This is an archive of the discontinued LLVM Phabricator instance.

[VFS] Drop path traversal assertion
ClosedPublic

Authored by bruno on Feb 10 2016, 2:43 PM.

Details

Summary

This patch removes the path traversals check/assertion related with the presence of ".." in paths.

The rationale is that if source and destination paths in the YAML file contain ".." this is enough
for the file manager to retrieve the right file, meaning that it doesn't matter how we write it
since the FileManager is capable of transforming it in real/feasible paths.

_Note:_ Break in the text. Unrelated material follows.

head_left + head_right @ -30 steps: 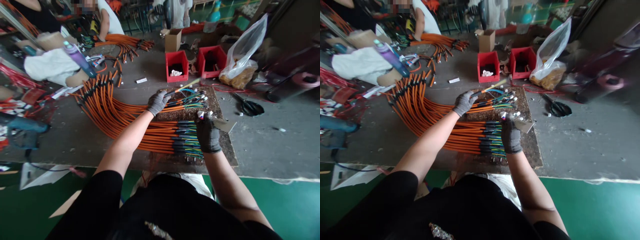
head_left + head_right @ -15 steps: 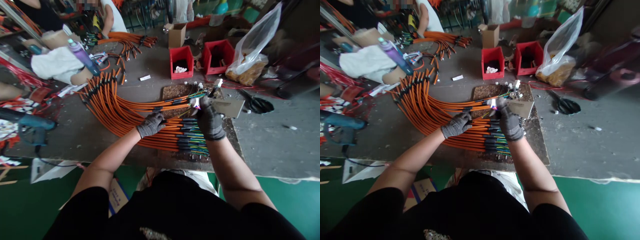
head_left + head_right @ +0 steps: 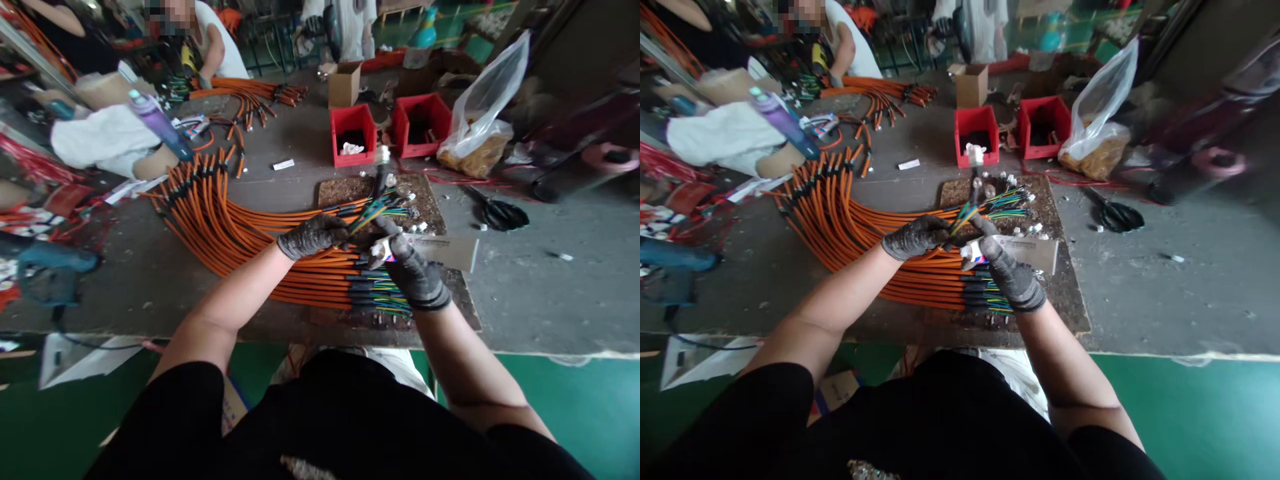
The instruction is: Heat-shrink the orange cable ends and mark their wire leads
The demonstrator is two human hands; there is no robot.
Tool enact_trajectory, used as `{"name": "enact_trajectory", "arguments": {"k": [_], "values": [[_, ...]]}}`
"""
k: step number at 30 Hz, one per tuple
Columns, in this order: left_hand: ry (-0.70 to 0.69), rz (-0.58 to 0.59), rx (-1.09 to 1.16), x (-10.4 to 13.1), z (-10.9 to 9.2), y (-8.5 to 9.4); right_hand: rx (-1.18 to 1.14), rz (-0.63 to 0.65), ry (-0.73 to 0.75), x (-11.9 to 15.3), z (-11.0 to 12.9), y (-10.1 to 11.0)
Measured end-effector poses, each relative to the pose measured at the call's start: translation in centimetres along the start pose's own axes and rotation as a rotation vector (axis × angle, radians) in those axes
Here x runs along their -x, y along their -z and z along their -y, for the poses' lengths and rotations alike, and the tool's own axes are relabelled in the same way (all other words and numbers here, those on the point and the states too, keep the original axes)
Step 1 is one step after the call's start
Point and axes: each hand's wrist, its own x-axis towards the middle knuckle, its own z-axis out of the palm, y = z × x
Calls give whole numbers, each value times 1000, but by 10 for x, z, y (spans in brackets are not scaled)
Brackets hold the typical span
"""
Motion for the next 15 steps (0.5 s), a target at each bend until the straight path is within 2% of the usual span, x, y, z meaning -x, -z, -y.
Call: {"name": "enact_trajectory", "arguments": {"k": [2, 5, 8, 12, 15], "values": [[3, -135, 90, 4, 11, -2, -75, 22, -19, 9, -3, -11], [-3, -192, 116, 7, 14, -3, -84, 22, -12, 22, -1, -31], [-58, -230, -98, 8, 3, -6, 20, 0, 12, 32, 7, -46], [-122, -422, -464, 14, -14, -21, 170, -1, 168, 34, 13, -54], [-86, -521, -470, 21, -17, -30, 159, 40, 235, 23, 15, -53]]}}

This is really common and has been working unnoticed in non-assert builds for while; example of an
entry like this in the VFS YAML file follow:

{

'type': 'directory',
'name': "/llvm-install/bin/../lib/clang/3.8.0/include",
'contents': [
  {
    'type': 'file',
    'name': "__stddef_max_align_t.h",
    'external-contents': "<whatever_path_to_cache>/vfs/llvm-install/bin/../lib/clang/3.8.0/include/__stddef_max_align_t.h"
  },
...

Add a test to cover this up.

Diff Detail

Event Timeline

bruno updated this revision to Diff 47532.Feb 10 2016, 2:43 PM
bruno retitled this revision from to [VFS] Drop path traversal assertion.
bruno updated this object.
bruno added reviewers: bogner, benlangmuir.
bruno added subscribers: cfe-commits, dexonsmith.
benlangmuir edited edge metadata.Feb 10 2016, 2:53 PM

Please clarify what you mean here:

The rationale is that if source and destination paths in the YAML file contain ".." this is enough
for the file manager to retrieve the right file, meaning that it doesn't matter how we write it
since the FileManager is capable of transforming it in real/feasible paths.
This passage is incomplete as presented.